In particular, the ability of participants in CAE systems to make connections, see implications, sense change, and use inductive reasoning is more important than their ability to apply advanced mathematics or use deductive reasoning. Participants in successful systems are opportunistic scenario strategists who try to manage uncertainty while avoiding both chaos and stagnation. On the whole, new-venture types and Adam Smith-type owner/operators tend to make better human antennas than bureaucrats, private or public.
The foregoing implies the need for a considerable degree of subsidiarity in most organizations, that is, for the delegation of operating responsibilities to the lowest level at which it can be effectively exercised. At the same time, the top must encourage full and honest communications from the bottom. Intellectual capital is not only more important than other kinds of capital, it must be spread widely throughout every organization. However, the dispersion of intellectual capital will not work if it is not accompanied by communication and subsidiarity.
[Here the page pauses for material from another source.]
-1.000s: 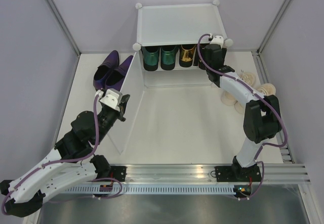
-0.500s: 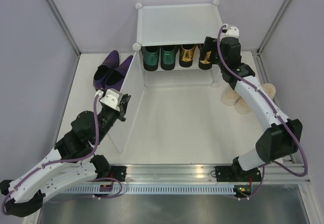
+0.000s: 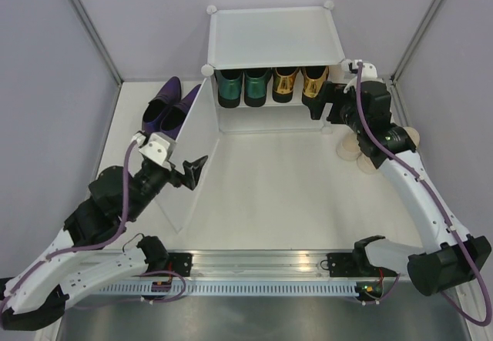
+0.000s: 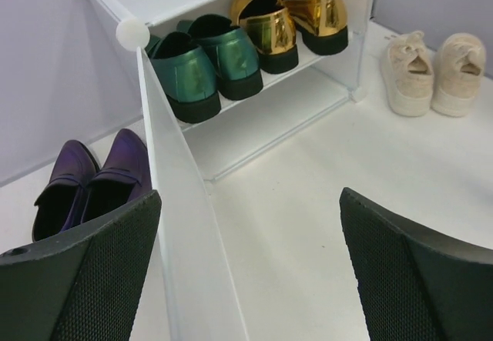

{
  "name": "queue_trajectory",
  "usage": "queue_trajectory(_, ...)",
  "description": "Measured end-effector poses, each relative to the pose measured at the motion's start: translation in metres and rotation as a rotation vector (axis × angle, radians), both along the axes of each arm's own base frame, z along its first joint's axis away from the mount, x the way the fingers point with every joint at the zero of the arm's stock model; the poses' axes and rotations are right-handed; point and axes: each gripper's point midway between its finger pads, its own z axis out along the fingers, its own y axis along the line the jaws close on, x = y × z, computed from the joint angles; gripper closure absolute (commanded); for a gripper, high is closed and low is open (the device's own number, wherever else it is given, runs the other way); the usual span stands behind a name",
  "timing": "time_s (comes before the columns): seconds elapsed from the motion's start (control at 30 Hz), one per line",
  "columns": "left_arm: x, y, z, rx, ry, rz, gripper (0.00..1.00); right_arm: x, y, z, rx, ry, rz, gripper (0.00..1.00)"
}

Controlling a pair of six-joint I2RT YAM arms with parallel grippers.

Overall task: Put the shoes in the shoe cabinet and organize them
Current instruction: Place the shoe in the shoe cabinet.

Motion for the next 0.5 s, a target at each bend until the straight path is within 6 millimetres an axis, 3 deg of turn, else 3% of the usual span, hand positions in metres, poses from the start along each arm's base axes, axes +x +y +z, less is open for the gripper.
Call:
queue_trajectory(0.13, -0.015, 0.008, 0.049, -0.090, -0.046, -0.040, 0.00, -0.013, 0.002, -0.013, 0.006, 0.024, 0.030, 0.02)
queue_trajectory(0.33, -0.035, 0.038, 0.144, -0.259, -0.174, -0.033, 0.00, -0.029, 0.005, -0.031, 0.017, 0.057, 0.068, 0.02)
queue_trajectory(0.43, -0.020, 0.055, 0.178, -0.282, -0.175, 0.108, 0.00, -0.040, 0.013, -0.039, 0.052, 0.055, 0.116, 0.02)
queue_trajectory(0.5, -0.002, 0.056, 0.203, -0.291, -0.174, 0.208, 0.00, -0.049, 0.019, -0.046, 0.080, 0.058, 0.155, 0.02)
The above does not by any means exhaust the useful ideas which complexity has to offer. In particular, see the books by Allison and Kelly (1999) and by Axelrod and Cohen (1999).
Some Words of Warning
As promising as complexity is, it is nonetheless still a young discipline with many basic issues still unresolved, including a lack of consensus on metrics, taxonomy, and terminology; a need to polish theoretical constructs; and a need to perform more empirical verifications.
In addition, the indices that characterize an entire system at one fell swoop require very large sample sizes. Rasband (1989, p. 212) regards 10,000 data points on an attractor as "sufficient" for measuring the degree of complexity of a chaotic system. Serleitis and Gogas (1999) need 144 monthly data points to determine that "North American natural-gas liquid markets are chaotic."
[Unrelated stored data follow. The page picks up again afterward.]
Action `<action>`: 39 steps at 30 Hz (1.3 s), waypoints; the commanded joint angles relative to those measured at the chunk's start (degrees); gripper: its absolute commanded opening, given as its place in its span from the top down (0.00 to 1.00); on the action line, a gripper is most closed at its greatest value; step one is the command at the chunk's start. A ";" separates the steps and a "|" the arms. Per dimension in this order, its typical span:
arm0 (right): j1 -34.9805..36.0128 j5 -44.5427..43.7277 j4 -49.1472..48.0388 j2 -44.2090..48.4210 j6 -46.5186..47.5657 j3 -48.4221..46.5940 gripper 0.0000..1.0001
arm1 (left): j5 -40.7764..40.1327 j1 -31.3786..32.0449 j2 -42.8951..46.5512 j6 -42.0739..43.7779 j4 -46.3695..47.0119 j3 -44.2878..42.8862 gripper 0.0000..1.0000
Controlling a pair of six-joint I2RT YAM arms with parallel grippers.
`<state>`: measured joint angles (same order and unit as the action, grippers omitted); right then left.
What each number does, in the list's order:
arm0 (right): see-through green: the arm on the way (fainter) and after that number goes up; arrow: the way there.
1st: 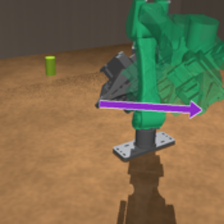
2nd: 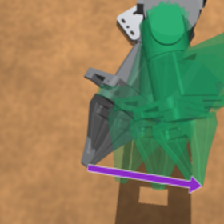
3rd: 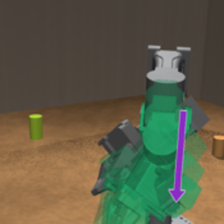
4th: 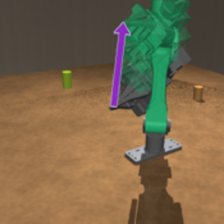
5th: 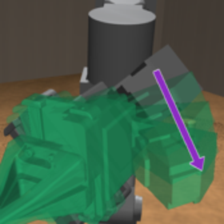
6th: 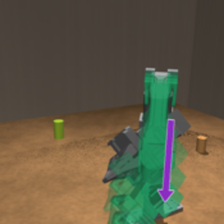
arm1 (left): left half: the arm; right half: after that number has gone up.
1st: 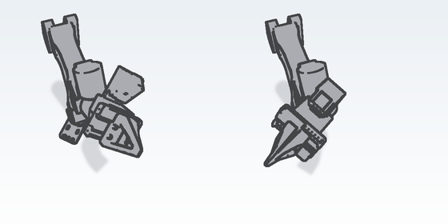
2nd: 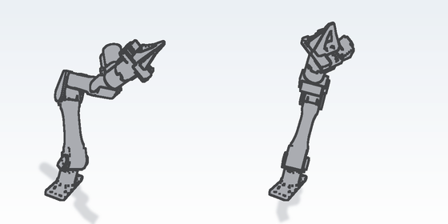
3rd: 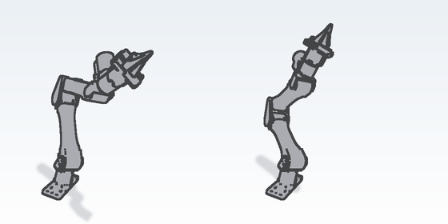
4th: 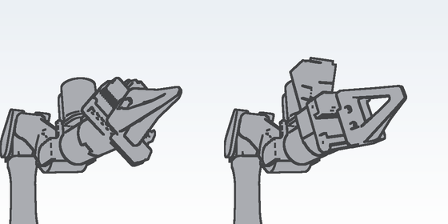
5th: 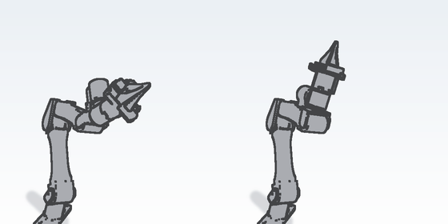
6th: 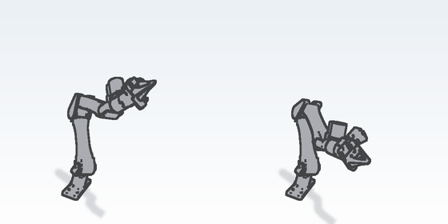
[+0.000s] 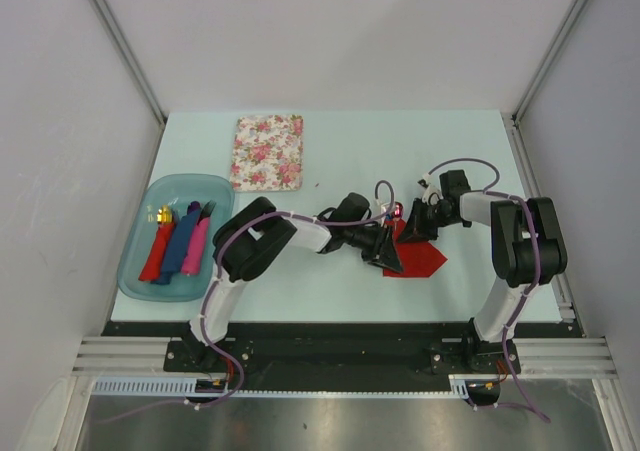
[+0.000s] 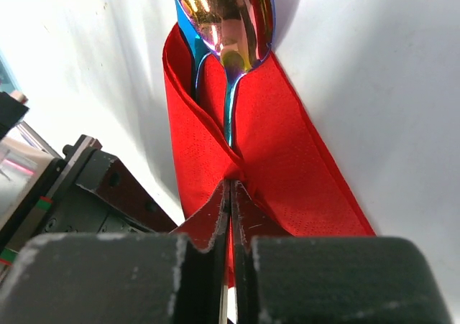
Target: Place the utensils on the paper napkin and roll it up
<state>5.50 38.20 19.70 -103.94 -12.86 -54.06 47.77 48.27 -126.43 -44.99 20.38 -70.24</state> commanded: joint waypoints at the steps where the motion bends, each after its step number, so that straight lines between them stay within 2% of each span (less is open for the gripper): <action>1: 0.57 -6.90 1.03 0.05 3.01 1.50 0.99 | -0.66 -1.51 4.00 0.70 1.41 2.03 0.65; 7: 0.74 -7.17 1.39 1.55 3.55 1.95 1.00 | -2.41 -3.45 7.42 3.76 -1.64 -0.32 0.65; 10: 0.66 -7.17 1.04 1.29 3.02 1.86 1.00 | -3.82 -2.31 7.25 7.19 -6.56 -2.62 0.67; 21: 0.83 -8.22 1.57 1.20 3.20 1.51 1.00 | -7.95 1.65 3.04 9.39 -14.83 -5.79 0.70; 27: 0.92 -8.75 2.44 1.55 3.37 0.45 1.00 | -10.94 2.09 -1.36 13.26 -24.06 -8.87 0.77; 34: 0.83 -10.33 5.16 3.74 4.95 -2.00 1.00 | -12.79 2.00 -1.54 12.47 -26.09 -6.49 0.85; 36: 0.92 -9.99 6.56 4.62 5.56 -2.71 0.97 | -13.05 2.00 -1.54 12.21 -26.10 -6.49 0.86; 37: 0.83 -9.72 7.18 5.93 5.83 -3.06 0.91 | -12.96 2.00 -1.89 12.38 -26.18 -7.01 0.87; 39: 0.39 -8.84 8.68 7.69 6.79 -3.85 0.85 | -12.70 2.00 -2.24 12.21 -26.53 -7.54 0.87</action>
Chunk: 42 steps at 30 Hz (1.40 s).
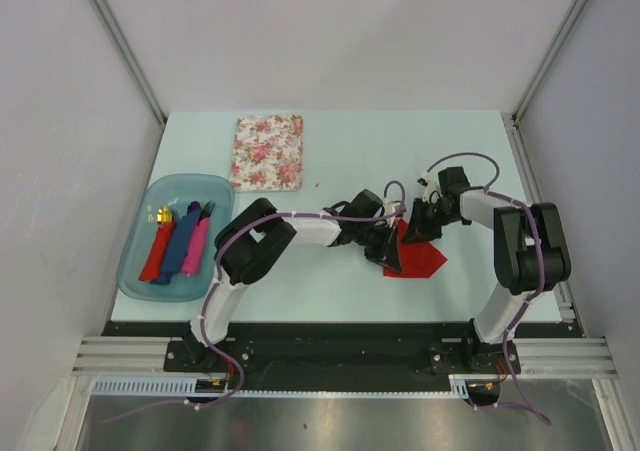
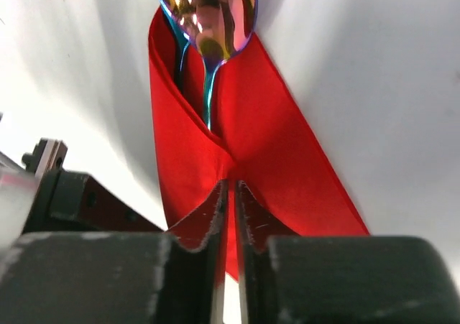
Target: Place the utensils on the paper napkin and roll it up
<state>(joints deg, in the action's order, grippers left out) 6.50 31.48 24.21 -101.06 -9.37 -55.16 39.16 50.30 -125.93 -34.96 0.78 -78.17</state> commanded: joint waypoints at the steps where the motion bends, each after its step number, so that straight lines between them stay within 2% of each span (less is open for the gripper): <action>1: -0.70 -2.04 4.53 5.69 3.74 -2.85 0.82 | -4.00 -0.03 -2.83 2.18 -6.75 0.13 0.88; 2: -0.70 -2.04 4.88 7.43 4.26 -3.11 0.78 | -4.00 -0.03 -3.01 2.09 -6.84 0.04 0.88; 7: -0.44 0.68 6.47 9.65 4.19 -3.03 0.77 | -3.30 -0.03 -3.18 2.09 -5.79 0.04 0.89; 17: 0.44 0.07 1.73 3.15 2.42 1.45 0.86 | 0.56 -0.21 -2.31 -0.45 -1.04 1.35 0.89; 20: 0.35 -1.07 1.46 0.43 2.51 1.02 0.89 | 3.45 -0.91 -0.46 -4.13 6.85 4.51 0.85; 23: 0.53 -2.65 2.25 -1.33 2.95 1.10 0.92 | 5.31 -2.49 2.60 -10.18 20.09 8.55 0.78; 28: 0.44 -3.71 2.34 -1.78 3.04 1.45 0.94 | 6.11 -5.21 5.87 -15.39 27.87 11.72 0.67; 33: 0.35 -3.62 2.42 -1.86 3.13 1.28 0.94 | 6.37 -5.39 6.49 -18.91 31.91 14.01 0.66; 42: 0.35 -2.75 2.60 -1.25 3.30 1.37 0.94 | 7.60 -5.30 2.71 -25.59 42.81 15.07 0.75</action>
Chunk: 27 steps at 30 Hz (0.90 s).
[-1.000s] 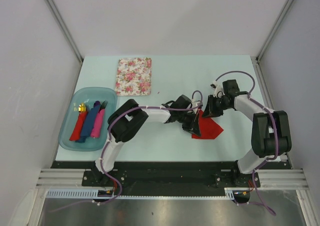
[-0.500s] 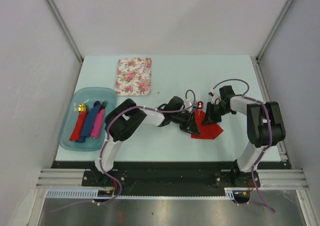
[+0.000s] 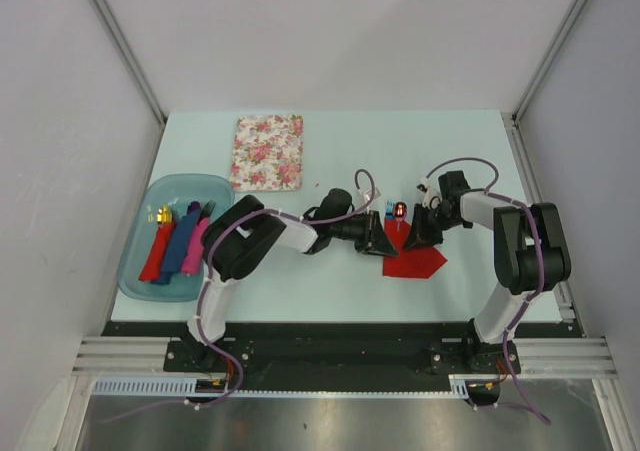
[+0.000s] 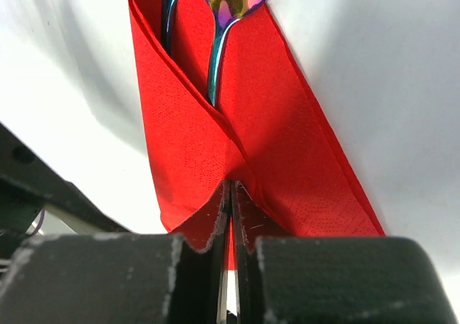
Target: Place the utensils on the paper napkin and roll it up
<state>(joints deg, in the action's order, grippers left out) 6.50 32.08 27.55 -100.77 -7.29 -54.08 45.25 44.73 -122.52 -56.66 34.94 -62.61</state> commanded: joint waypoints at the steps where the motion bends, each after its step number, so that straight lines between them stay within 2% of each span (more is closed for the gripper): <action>1: 0.44 -3.25 -0.74 -1.53 1.05 0.21 0.94 | 1.42 0.27 -1.57 -4.33 8.83 -0.84 0.76; 10: 0.35 -3.07 -0.74 -1.09 0.96 0.21 0.94 | -0.60 0.44 -5.01 -3.37 4.79 -2.60 0.80; 14: 0.44 -2.63 -0.48 -0.66 0.87 0.12 0.93 | -2.01 0.36 -6.41 -0.12 -3.46 -4.62 0.83; 18: 0.62 -2.46 -0.39 0.13 1.05 0.12 0.92 | -2.97 0.36 -7.56 1.03 -7.34 -5.77 0.85; 21: 0.70 -2.63 -0.48 0.40 1.31 0.21 0.92 | -2.72 0.36 -7.21 1.03 -6.64 -5.33 0.86; 27: 0.71 -3.16 -0.66 -0.04 1.67 0.47 0.92 | -0.96 0.80 -4.93 -1.34 1.00 -5.51 0.85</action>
<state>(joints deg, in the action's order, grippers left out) 6.55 32.10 27.55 -100.71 -7.22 -54.08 44.86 44.93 -129.16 -58.02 31.35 -67.09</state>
Also, tracks can be misleading, especially when the originating process is poorly understood. For many quarters at a time, the velocity of money is indistinguishable from a first-order Markov chain. Yet we all know there is a rationale behind the ebb and flow of cash balances in payroll accounts and related phenomena. As noted previously, the tracks of sell-agitating systems are easy to confuse with those of random ones.
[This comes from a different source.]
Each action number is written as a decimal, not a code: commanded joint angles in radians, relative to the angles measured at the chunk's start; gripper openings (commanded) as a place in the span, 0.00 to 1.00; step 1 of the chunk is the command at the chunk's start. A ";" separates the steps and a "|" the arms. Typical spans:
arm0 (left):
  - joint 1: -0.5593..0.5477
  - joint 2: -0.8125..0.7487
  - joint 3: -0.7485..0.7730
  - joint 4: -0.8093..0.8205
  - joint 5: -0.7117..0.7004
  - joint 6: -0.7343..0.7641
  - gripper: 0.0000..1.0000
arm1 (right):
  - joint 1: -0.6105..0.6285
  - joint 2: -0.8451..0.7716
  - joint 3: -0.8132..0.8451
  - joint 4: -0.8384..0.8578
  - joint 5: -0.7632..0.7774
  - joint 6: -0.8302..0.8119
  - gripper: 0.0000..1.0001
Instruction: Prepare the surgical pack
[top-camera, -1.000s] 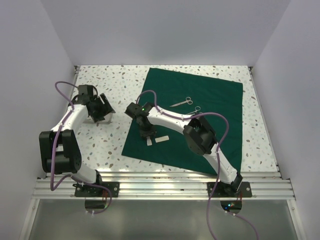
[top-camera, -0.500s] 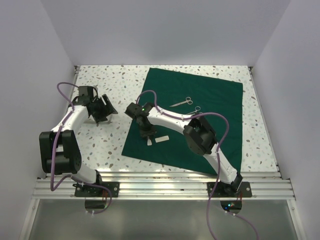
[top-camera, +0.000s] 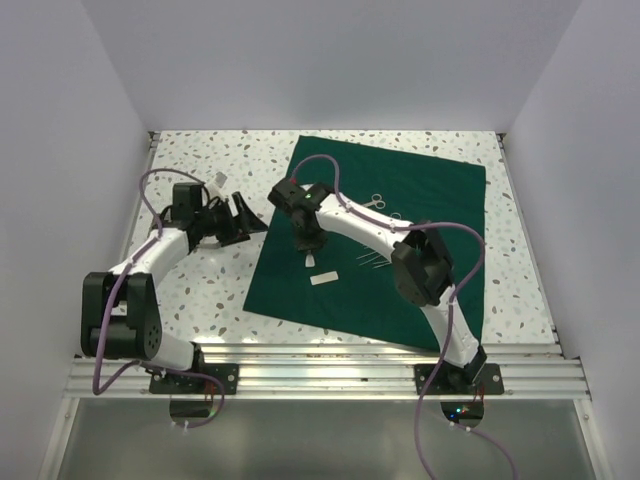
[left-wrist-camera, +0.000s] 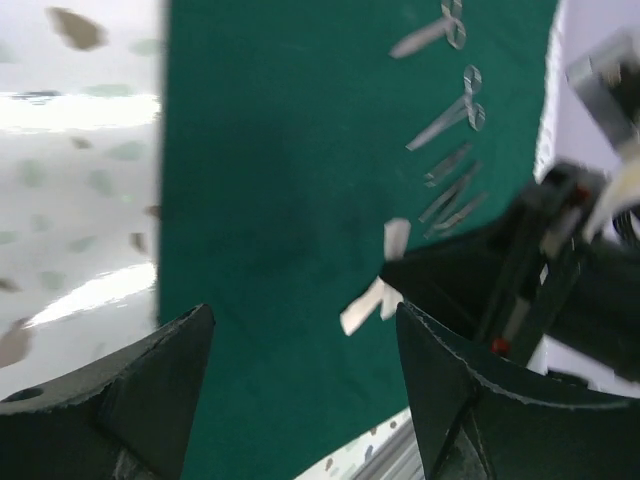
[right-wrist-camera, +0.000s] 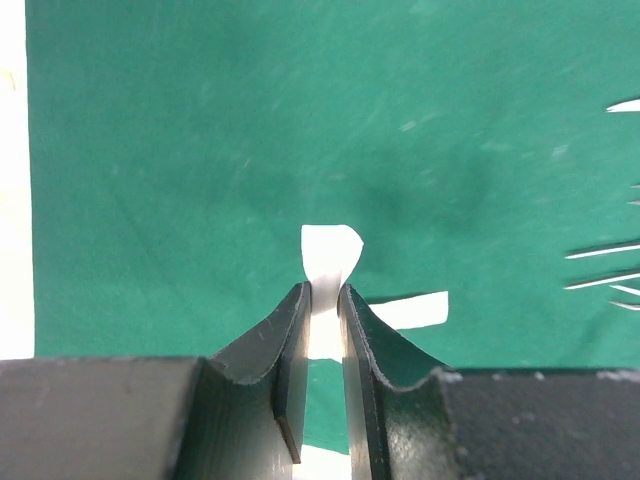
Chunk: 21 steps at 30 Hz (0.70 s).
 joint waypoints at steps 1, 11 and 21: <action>-0.048 -0.048 -0.044 0.221 0.171 -0.046 0.78 | -0.033 -0.063 0.058 -0.047 0.024 0.028 0.21; -0.147 -0.018 -0.080 0.438 0.332 -0.101 0.81 | -0.105 -0.051 0.199 -0.082 -0.054 0.056 0.21; -0.223 0.100 -0.007 0.484 0.360 -0.115 0.78 | -0.108 -0.095 0.186 -0.045 -0.108 0.066 0.21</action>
Those on business front lines, whether short-term traders, strategic planners, utility dispatchers, or just plain-vanilla managers, really don't care about taxonomy. They want to know, "When is the next mode change?" Developing reliable sensors for this purpose is probably one of the most critical tasks faced by complexity.
Modeling is another problem. Adequate models of complex systems are likely to be mathematically intractable, especially nonlinear ones. Yet traditional linearized models generally do a poor job of forecasting turning points and completely fail to anticipate shifts to the chaotic mode. For example, in securities markets, trend-following trading systems produce losses when the market is in a chaotic or a random mode.